Laura Linney, star and producer of the new Showtime series, The Big C, and star of Time Stands Still, which is resuming its Broadway run this fall, in conversation recently with Jordan Roth, president of Jujamcyn Theaters, at the 92nd Street Y in New York:
'I was not looking to do the (TV) series. I read this thing. It's a combination of being the age I am in life, I lost a lot of friends in the last year, mortality, my parents aging. It dealt with a lot of issues I am still struggling with, what you do with your time, how you live your life. Is it a blessing or a curse to know you have a year to live? I don't know. What do you do with the responsibility of living? Then I heard it was a comedy."
"There's a lot I don't know about producing. It's going to be a learning experience for me."
"There's nothing better than the sound of 500 people listening (in the theater). I can tell when a play is working because of that sound. It's a communion in a way, it's great."
"I really knew what I was getting into, the life in the theater, that it costs. I knew I had to love it more than anything else. Fortunately I had that alignment correct before I went to drama school."
"You don't live a normal life. You miss birthdays, funerals, holidays. Over time it affects you and your relationships with people. It's hard when you let down people you love. I sort of live in a state of chaos a little bit."
"I don't think about my career. I try not to think about my career. I try not to make decisions based on my career. Worry will eat you alive if you let it."
Diddy in conversation recently with Peter Rosenberg, hip hop show host on New York's Hot 97, at 92YTribeca:
"Football and sports were definitely my passion in high school (Mount St. Michael Academy in the Bronx). Football was a perfect match for me. I knew I'd play in the NFL, win the Heisman, Super Bowl rings. The last day of camp I broke my leg, I was out for the season. I had no plan B, I was broken-hearted. That's when music became my release."
"At home, there was a tradition in my household, you had to do chores on Saturday. My mother used to blast music, dance was a big part of my life. When the music came on I was always dancing. In high school, dancing was a tool for me to get girls. Nobody had money. I was dancing to make sure I could catch me a cutie."

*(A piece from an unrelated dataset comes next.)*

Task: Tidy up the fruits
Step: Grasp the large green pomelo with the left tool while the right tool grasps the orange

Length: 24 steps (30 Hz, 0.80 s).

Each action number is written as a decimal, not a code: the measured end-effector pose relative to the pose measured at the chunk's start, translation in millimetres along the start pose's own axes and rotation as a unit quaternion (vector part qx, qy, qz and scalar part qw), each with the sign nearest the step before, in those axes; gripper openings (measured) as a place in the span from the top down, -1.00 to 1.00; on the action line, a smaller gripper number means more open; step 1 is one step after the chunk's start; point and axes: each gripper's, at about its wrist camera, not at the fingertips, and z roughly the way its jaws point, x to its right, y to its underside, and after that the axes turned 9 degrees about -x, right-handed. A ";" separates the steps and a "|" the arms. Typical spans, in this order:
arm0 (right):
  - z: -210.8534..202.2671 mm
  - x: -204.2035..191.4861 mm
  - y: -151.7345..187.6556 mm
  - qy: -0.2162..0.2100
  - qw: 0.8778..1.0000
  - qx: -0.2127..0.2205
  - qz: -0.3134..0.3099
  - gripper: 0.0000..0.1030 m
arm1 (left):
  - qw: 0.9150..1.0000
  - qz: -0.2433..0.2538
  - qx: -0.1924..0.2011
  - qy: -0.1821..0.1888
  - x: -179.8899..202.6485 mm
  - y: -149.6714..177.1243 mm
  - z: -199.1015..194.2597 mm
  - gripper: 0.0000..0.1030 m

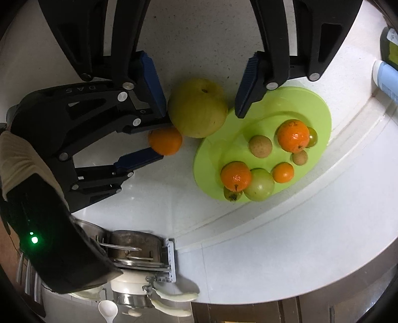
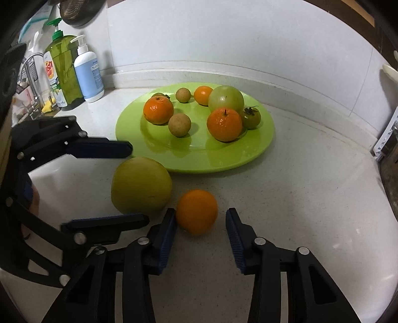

"I went to Howard University, I thought it was a party school. When I got there the parties were not hot. I was a doorman at a Marriott. As a doorman I made $1,000 a week. I started to hang out at clubs, parties, with people from the city and Howard."
"I've been a workaholic and my personal life has really suffered, from my obsession to be the person I want to be. I started doing meditation today. I have such a blessed life, I enjoy life, have a good time. I want to slow down, but not lose my edge."
Director Sally Potter and actress Tilda Swinton, star of Potter's 1992 film, Orlando (released this summer by Sony on a special-edition DVD) in conversation recently at the Museum of Modern Art, part of a series of exhibitions celebrating publication of Modern Women: Women Artists at the Museum of Modern Art:
Potter: Orlando was " a very complex adaptation. It was very difficult to raise money for it. It was considered impossible to adapt. You don't dare touch a classic. It's an unrealistic story, over 400 years, someone is male and female. To be truly respectful of the work you have to be incredibly ruthless to make a cinematic equivalent. I was confident that as a book it could become a film. My intention with the book was to take a collective stream of consciousness and turn in into images."
Swinton: "I have a strange relationship with the film. When I made it, even though it was not my autobiography and it was written by Virginia Woolf as a novel, when we were shooting the film, it played in my head, it was some kind of prognostication of my life. It has been borne out."
Potter on Rage, a 2009 film that is made up of 24 cell-phone interviews: "I was deeply influenced by Warhol--I used flat color, like Warhol, behind the faces. It evokes the entire history of portraiture. The cell phone reinvigorates the self-portrait."
Lupe Serrano, principal dancer from 1953 to 1971 and current faculty member of the American Ballet Theatre, speaking at a recent "Works and Process" program at the Guggenheim Museum celebrating the ABT's 70th anniversary:
"The company was quite different, there were 42 members at that point. We toured a lot, in some years ten months of the year. We'd rehearse four to six weeks for the year, there was no time for coaching."
"Everybody got paid the same, $50 a week."
"The State Department sent tours to South America, Europe. We were the first company to go into the Iron Curtain. It was very challenging to perform in the USSR. It was frightening to think that well-known ballerinas were in the audience watching us."
"We couldn't afford to get injured. If you couldn't perform, they changed the program."
Discussing her favorite roles, Serrano named, "La Fille Mal Gardee, it was a comedy. I could run around the stage like a crazy woman. The fourth act of Swan Lake, it was so intense and the music was so fabulous. I loved the pas de deux in Giselle."